The possibility of a Kum & Go convenience store in Conway cleared another hurdle Monday night when the Conway Planning Commission voted to recommend two proposals for rezoning of the area on Dave Ward Drive next to the University of Central Arkansas.
The commission voted 6-2 in favor of a rezoning from office space (O-2) and residential (R-2) to commercial (C-2), and the group voted 6-2 to allow a conditional use permit for the property which would allow a fueling station and the ability to operate 24 hours a day. Commission members Mark Lewis and Kimberly Gardner voted against each proposal while members Chris Steplock, Matthew Brown, Craig Cloud, Lee Washington, Jon Arms and Anne Tucker voted for both proposals. Commission member Jeff Allender was absent, and the commission is currently working with nine members after the departure of Tony Davis.

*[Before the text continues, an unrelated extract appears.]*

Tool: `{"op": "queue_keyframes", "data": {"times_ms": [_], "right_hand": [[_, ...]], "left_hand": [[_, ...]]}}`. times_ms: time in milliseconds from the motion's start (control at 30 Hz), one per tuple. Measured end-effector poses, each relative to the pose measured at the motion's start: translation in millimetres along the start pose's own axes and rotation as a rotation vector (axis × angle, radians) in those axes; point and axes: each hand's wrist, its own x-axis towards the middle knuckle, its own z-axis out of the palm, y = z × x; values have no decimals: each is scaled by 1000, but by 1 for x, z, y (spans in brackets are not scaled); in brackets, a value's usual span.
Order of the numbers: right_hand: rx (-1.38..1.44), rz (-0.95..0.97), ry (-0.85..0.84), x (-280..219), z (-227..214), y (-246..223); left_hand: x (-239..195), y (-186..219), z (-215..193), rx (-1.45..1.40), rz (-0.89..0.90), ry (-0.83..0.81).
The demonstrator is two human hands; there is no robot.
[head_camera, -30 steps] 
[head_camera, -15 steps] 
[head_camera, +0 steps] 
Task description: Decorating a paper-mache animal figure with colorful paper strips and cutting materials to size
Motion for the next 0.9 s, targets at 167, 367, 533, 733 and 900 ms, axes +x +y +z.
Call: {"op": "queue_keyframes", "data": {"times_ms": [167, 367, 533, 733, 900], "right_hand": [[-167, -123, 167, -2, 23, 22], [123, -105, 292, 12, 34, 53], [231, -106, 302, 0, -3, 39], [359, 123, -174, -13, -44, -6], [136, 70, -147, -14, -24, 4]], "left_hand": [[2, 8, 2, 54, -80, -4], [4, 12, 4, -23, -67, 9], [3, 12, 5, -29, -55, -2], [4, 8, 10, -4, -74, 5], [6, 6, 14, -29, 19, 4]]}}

The public comment was split fairly evenly with some former residents of the neighborhood claiming that the area has ceased being a good residential spot and welcoming a new convenience store. Others who still live in the area cited traffic and safety concerns.
If zoning for the store is ultimately approved by the Conway City Council, it will sit next to the UCA campus, and extensive discussions have occurred between the company and school officials about the aesthetics of the store. Final sketches were shown to those in attendance, and company spokesman Dave Lemons said the store would mirror the campus.

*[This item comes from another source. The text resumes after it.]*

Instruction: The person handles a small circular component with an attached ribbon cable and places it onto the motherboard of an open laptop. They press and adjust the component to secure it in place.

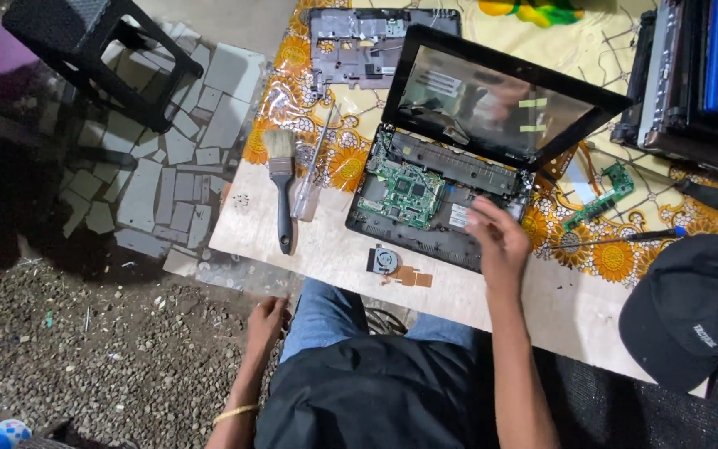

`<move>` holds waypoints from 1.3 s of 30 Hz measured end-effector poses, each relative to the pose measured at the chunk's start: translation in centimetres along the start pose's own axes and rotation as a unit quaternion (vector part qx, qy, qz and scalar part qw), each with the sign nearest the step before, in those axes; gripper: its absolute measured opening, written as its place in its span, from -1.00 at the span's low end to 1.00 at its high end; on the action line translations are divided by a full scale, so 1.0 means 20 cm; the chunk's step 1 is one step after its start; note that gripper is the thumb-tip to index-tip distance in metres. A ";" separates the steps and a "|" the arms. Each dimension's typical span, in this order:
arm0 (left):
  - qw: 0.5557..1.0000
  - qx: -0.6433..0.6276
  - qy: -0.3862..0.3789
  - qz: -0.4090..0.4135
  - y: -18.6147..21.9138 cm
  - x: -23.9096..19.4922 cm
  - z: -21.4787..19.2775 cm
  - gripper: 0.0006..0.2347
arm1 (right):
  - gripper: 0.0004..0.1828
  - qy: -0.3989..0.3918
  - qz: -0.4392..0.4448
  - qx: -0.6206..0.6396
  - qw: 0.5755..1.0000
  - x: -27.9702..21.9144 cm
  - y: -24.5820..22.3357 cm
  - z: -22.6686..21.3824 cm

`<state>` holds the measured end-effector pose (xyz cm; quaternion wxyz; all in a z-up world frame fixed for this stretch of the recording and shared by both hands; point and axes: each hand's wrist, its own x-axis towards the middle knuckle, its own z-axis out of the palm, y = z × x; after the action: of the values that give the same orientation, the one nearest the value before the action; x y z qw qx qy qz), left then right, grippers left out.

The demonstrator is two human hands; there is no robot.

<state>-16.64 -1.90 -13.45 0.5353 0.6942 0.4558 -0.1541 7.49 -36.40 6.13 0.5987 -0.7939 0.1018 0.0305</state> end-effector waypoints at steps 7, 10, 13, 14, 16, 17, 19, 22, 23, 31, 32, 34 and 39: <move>0.989 0.014 -0.145 0.040 0.09 -0.12 -0.05 -0.68 | -0.77 0.089 0.001 0.140 0.986 -0.21 0.11 -0.27; 0.977 0.030 -0.201 0.061 0.14 -0.27 -0.17 -0.68 | -0.80 0.159 0.063 0.152 0.973 -0.26 0.19 -0.36; 0.957 -0.019 -0.283 0.058 0.21 -0.44 -0.26 -0.66 | -0.76 0.197 0.079 0.174 0.962 -0.31 0.31 -0.45; 0.965 -0.007 -0.259 0.049 0.22 -0.45 -0.26 -0.69 | -0.79 0.212 0.083 0.182 0.957 -0.30 0.35 -0.45; 0.971 0.007 -0.235 0.042 0.31 -0.46 -0.25 -0.72 | -0.82 0.229 0.085 0.192 0.951 -0.29 0.37 -0.45; 0.966 0.077 -0.221 0.111 0.38 -0.46 -0.24 -0.69 | -0.83 0.234 0.095 0.185 0.950 -0.28 0.34 -0.44; 0.951 0.144 -0.211 0.173 0.51 -0.54 -0.22 -0.67 | -0.83 0.241 0.109 0.171 0.949 -0.28 0.34 -0.45; 0.929 0.098 -0.243 0.262 0.77 -0.64 -0.17 -0.70 | -0.78 0.227 0.109 0.175 0.952 -0.21 0.34 -0.48; 0.924 0.080 -0.226 0.298 0.82 -0.66 -0.15 -0.71 | -0.75 0.222 0.098 0.176 0.954 -0.19 0.33 -0.50; 0.937 -0.027 -0.048 0.345 0.96 -0.39 0.08 -0.71 | -0.76 0.187 -0.003 0.136 0.973 0.21 0.27 -0.59; 0.933 -0.023 -0.039 0.358 0.96 -0.35 0.09 -0.74 | -0.81 0.154 -0.011 0.103 0.983 0.22 0.16 -0.56; 0.928 -0.020 -0.032 0.370 0.99 -0.34 0.11 -0.76 | -0.85 0.122 -0.018 0.068 0.990 0.20 0.02 -0.50; 0.832 0.253 -0.076 0.488 1.15 -0.62 0.15 -0.57 | -0.78 0.052 0.004 0.118 0.992 0.04 0.01 -0.29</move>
<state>-4.05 -10.60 8.01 0.3797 0.9236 -0.0394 -0.0351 7.76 -42.04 7.33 0.6821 -0.7177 0.1389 -0.0204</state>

“It will be unlike any other Kum & Go out there right now,” he said.
Lewis, who opposed the zoning, said he was not opposed to Kum & Go locating in Conway, even along Dave Ward Drive, but he felt the proposed location was the wrong place.
“There are still areas along that drive that are wonderful for residences, and I don’t want people to think their neighborhood is going to be next on the chopping block,” Lewis said.
Conway attorney Frank Shaw, representing the company, said the area was placed on a 2004 comprehensive land use map for Conway as one that would eventually be zoned as commercial.
UCA President Tom Courtway said that although he did not want to comment on either side of the debate, he pointed out to the commission that the company had been very receptive to the school’s requests about appearance.
Concerning traffic in and around South Donaghey and Elizabeth, company officials said that delivery trucks would be able to approach from the larger streets and not have to use Elizabeth.
The ability to remain open 24 hours was a sticking point, but many on the commission said that the availability for students who may not keep the same hours as working adults and may not have transportation would be a benefit.
“I know my son stays up very late during school,” Arms said.
The Kum & Go request will be heard at the city council meeting at 6:30 p.m. Tuesday.
In other business, the commission also approved a zoning request from Danny and Linda Linn from C-3 and R-1 to planned unit development (PUD) for Linn’s Auto and Equipment. A request by Dennis Spradlin was asked by the applicant to remain in committee until August.